Using Unicode for file names that have ÅÆØ symbols.

Jun 21, 2010 at 12:29 PM
Edited Jun 21, 2010 at 12:39 PM

In my project I want to use DotNetZip for creating zip archives. I need file names in result archives to be encoded with Unicode.

Code that I use is:
public static void CreateZipFile(String outputPath, IEnumerable<String> filePaths)
{
   using (ZipFile zip = new ZipFile(outputPath, Encoding.UTF8))
   {
       zip.UseUnicodeAsNecessary = true;
       foreach (String filePath in filePaths)
       {
             ZipEntry entry = zip.AddFile(filePath, String.Empty);
       }
       zip.Save(outputPath);
   }
}

This code uses UTF8 for cases when there is some characters in file name that are missing in IBM437 encoding.

I have scenario when this behavior is not acceptable for me:
If name of the file is 'åøæ.dat' IBM437 is used as encoding - because all characters are present in that code page. If file is opened on machine with some, for example Ukrainian, locales æøå characters get corrupted. If file name contains these characters + some characters missing in IBM437, UTF8 is used and this is desired output for me.

Is there some way to tell DotNetZip to use UTF8 no matter if all characters in file name are in IBM437 encoding?
Coordinator
Jun 28, 2010 at 8:19 PM

Maybe there is a way - try the ProvisionalAlternateEncoding property.  Set it to UTF8. 

I don't think DotNetZip will use UTF8 encoding if it is not necessary.  But the problem you describe is not a result of how the zipfile is encoded.  I think the problem is in how the zipfile is being unpacked.  There is a clear indication of the encoding that has been used in the zip file. If the unpacker does not observe this encoding, then you will get problems. 

what are you using to unpack the zip file?  It's my understanding that Windows itself will NOT respect unicode encoding in a zip, either UTF8, or otherwise.  I may be wrong about that. It could be that Windows will use the default code page when reading compressed archives. In that case you would need to pack the zip using the Ukrainian code page (whatever THAT is), in order to allow it to be successfully unpacked on a PC in the Ukraine.

 

 

 

 

 

 

Jul 1, 2010 at 11:07 AM
Edited Jul 1, 2010 at 11:08 AM

Hi Cheeso,

Thank you for your reply.

Yes, I know that Windows archiver doesn't support UTF8, but most of other archivers (7zip, WinRar, etc) do.

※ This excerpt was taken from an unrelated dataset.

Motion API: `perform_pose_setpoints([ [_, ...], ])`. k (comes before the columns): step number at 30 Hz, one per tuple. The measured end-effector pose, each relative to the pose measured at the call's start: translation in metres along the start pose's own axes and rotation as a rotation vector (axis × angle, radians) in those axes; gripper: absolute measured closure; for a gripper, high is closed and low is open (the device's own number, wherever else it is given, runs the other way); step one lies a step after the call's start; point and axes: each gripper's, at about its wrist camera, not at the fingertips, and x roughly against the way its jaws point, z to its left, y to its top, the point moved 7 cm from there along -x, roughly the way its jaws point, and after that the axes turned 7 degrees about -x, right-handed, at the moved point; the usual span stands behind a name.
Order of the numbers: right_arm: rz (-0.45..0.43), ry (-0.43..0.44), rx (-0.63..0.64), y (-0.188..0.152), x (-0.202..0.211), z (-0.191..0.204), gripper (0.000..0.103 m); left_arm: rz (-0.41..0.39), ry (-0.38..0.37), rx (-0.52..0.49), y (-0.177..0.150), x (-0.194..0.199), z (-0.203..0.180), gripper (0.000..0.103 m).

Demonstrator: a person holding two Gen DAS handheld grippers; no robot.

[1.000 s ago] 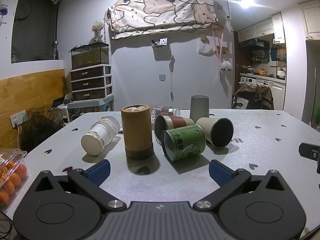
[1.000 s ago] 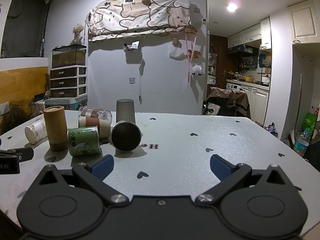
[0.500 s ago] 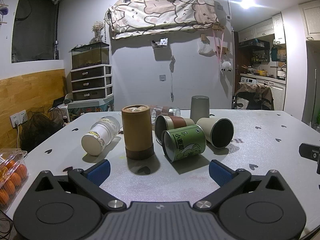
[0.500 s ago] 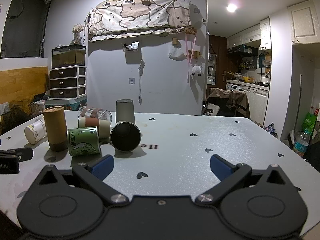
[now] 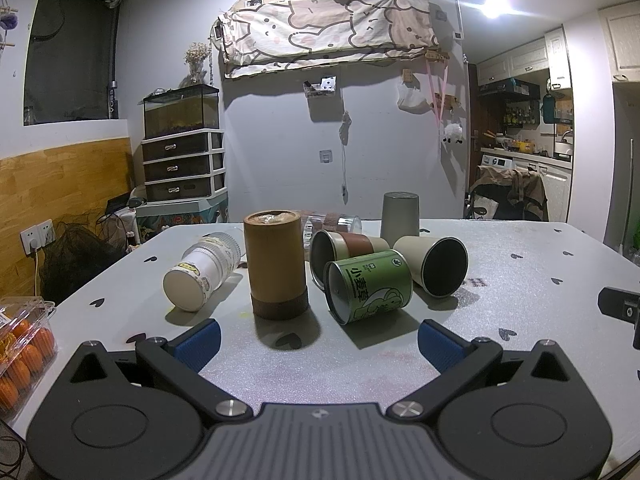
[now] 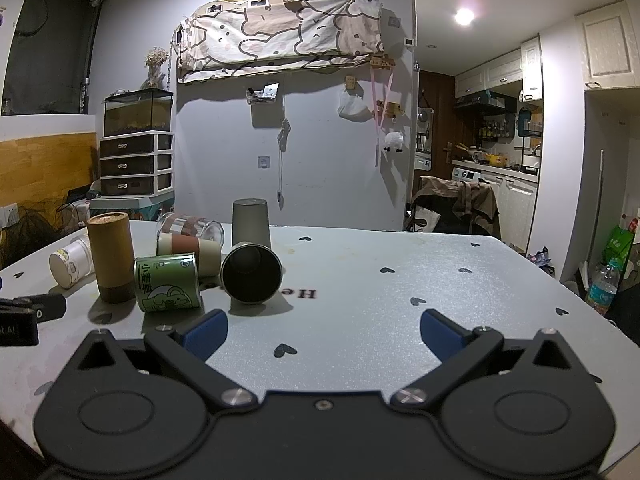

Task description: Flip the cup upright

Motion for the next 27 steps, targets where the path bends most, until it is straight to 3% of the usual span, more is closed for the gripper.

I need to be able open the archive on a computer with any locale. That's why UTF8 was chosen.

ProvisionalAlternateEncoding doesn't work in this case.

I have found code in the ZipEnty._GetEncodedFileNameBytes

 

 

// workitem 6513: when writing, use the alternative encoding only when ibm437 will not do.
byte[] result = ibm437.GetBytes(s1);
// need to use this form of GetString() for .NET CF
string s2 = ibm437.GetString(result, 0, result.Length);
_CommentBytes = null;
if (s2 == s1)
{

//code omitted

}

else

{

//code omitted

}

 

 

After removing this check I got the result I need. But I would like to have nicer and easier way to accomplish this.

 

 

 

Jul 15, 2010 at 10:12 AM

Please fix a bug with the Unicode: file "Zip Partial DLL\ZipDirEntry.cs", function "internal static ZipEntry ReadDirEntry(ZipFile zf)". After lines

 

if ((zde._BitField & 0x0800) == 0x0800)
{
// UTF-8 is in use
zde._FileNameInArchive = Ionic.Zip.SharedUtilities.Utf8StringFromBuffer(block);

it is necessary to add

 

zde.ProvisionalAlternateEncoding = System.Text.Encoding.UTF8;

 

so that the filenames saved as UTF-8 will be still marked as UTF-8 when an archive is updated.